After confirming new services are functioning correctly, we can remove the batchPartition: 0 as described above to complete the whole canary release process.

$ kubectl get deployment -n kubevela-demo-namespace -w
NAME READY UP-TO-DATE AVAILABLE AGE
kubevela-demo-app-web-v1 3/3 3 3 18m
kubevela-demo-app-web-v2 2/2 2 2 5m24s
kubevela-demo-app-web-v2 2/5 2 2 5m36s
kubevela-demo-app-web-v2 2/5 2 2 5m37s
kubevela-demo-app-web-v2 2/5 2 2 5m37s
kubevela-demo-app-web-v2 2/5 5 2 5m37s
kubevela-demo-app-web-v2 3/5 5 3 5m38s
kubevela-demo-app-web-v2 4/5 5 4 5m38s
kubevela-demo-app-web-v2 5/5 5 5 5m39s
kubevela-demo-app-web-v1 3/0 3 3 18m
kubevela-demo-app-web-v1 3/0 3 3 18m
kubevela-demo-app-web-v1 0/0 0 0 18m
kubevela-demo-app-web-v1 0/0 0 0 18m
kubevela-demo-app-web-v2 5/5 5 5 5m41s
kubevela-demo-app-web-v2 5/5 5 5 5m41s
kubevela-demo-app-web-v1 0/0 0 0 18m

Conclusion#

In summary, we executed the whole continuous delivery process successfully. In this process, developers can easily update and deploy their applications, with the help of KubeVela and Jenkins. Besides, developers can use their favourite tools in different stages, such as substituting GitHub with Gitlab, or using TravisCI instead of Jenkins.
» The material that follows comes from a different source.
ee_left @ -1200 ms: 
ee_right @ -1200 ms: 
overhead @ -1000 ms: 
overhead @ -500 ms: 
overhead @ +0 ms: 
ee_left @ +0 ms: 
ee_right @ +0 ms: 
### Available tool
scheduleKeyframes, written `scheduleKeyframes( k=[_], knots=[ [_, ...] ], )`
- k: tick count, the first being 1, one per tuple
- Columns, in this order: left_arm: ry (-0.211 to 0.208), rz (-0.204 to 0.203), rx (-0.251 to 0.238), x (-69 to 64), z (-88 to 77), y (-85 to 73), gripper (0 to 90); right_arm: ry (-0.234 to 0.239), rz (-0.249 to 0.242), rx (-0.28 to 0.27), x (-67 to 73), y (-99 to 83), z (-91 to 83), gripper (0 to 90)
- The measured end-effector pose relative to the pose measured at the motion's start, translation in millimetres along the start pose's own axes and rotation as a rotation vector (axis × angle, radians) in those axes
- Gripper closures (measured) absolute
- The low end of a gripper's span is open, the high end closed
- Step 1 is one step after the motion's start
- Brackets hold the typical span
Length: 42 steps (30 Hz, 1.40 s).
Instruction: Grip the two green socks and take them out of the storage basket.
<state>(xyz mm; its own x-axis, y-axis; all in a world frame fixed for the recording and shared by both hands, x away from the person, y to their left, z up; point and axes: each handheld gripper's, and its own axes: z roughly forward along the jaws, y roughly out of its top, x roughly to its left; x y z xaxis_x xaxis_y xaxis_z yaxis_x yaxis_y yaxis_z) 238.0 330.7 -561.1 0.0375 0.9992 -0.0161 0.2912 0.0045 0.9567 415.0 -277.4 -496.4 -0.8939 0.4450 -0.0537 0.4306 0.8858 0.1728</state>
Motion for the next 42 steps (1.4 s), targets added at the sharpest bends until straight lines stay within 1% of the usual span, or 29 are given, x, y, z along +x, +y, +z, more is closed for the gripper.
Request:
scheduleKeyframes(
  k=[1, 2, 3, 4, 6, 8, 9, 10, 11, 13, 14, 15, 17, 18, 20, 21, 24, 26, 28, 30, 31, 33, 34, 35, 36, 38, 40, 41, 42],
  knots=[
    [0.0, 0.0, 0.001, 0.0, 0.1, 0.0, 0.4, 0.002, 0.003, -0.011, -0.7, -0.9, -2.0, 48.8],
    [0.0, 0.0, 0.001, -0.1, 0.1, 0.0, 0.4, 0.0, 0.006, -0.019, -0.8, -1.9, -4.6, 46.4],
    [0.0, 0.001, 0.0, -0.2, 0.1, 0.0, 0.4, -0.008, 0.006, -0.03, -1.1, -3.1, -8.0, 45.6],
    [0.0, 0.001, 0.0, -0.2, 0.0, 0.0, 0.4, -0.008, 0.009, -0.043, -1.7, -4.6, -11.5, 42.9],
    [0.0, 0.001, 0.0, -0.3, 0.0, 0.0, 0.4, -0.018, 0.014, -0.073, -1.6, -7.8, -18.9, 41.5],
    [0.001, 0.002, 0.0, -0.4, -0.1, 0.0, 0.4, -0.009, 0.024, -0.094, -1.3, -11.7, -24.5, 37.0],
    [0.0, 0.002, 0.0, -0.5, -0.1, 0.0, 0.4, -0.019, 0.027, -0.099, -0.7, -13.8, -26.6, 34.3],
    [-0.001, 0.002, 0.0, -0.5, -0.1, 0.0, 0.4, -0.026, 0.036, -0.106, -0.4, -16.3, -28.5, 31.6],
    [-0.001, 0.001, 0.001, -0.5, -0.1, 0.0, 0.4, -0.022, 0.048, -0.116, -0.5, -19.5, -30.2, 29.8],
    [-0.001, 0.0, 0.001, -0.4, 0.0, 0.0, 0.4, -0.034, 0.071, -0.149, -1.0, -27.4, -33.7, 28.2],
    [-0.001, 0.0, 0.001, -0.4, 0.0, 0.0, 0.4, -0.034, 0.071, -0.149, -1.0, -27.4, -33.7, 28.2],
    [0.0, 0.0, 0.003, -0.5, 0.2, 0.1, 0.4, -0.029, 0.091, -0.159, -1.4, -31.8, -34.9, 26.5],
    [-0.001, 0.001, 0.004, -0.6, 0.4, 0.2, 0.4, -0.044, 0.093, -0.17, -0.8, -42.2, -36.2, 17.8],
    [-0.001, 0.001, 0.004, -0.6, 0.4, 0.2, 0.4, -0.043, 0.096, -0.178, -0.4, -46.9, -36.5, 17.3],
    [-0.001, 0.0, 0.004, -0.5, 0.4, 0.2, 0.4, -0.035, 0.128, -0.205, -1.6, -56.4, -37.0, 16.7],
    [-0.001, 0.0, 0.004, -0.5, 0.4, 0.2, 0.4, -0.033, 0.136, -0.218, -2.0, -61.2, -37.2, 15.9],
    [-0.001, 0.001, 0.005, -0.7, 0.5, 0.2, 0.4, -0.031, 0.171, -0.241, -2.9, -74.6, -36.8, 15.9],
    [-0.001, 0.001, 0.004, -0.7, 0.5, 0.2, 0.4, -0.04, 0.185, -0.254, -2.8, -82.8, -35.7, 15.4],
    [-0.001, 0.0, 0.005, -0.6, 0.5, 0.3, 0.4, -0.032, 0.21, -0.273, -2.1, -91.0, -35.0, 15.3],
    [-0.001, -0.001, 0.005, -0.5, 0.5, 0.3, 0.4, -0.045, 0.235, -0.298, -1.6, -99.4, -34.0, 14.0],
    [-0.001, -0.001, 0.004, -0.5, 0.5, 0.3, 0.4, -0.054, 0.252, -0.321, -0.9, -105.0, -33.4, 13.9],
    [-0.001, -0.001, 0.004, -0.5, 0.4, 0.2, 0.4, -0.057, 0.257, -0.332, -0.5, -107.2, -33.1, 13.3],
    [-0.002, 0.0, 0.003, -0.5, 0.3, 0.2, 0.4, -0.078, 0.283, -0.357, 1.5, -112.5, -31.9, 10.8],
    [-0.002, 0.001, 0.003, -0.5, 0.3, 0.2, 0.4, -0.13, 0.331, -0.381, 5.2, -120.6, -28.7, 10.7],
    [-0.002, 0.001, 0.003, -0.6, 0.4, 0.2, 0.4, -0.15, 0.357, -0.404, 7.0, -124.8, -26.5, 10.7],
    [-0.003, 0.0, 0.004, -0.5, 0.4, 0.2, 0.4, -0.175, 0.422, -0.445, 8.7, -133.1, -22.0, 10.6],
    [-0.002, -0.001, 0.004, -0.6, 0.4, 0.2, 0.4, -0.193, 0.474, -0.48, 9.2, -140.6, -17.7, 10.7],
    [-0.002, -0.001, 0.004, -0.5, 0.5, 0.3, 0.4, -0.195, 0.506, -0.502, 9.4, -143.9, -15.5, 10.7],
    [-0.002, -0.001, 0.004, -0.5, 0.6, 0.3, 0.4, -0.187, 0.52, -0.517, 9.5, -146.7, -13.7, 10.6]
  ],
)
Readers might also notice that this progress can not only upgrade the application service, but also change deployment plan via editing app.yaml, such as scaling up or adding sidecars, which works like classical push-style GitOps. About more KubeVela GitOps content, you can refer to other related case studies.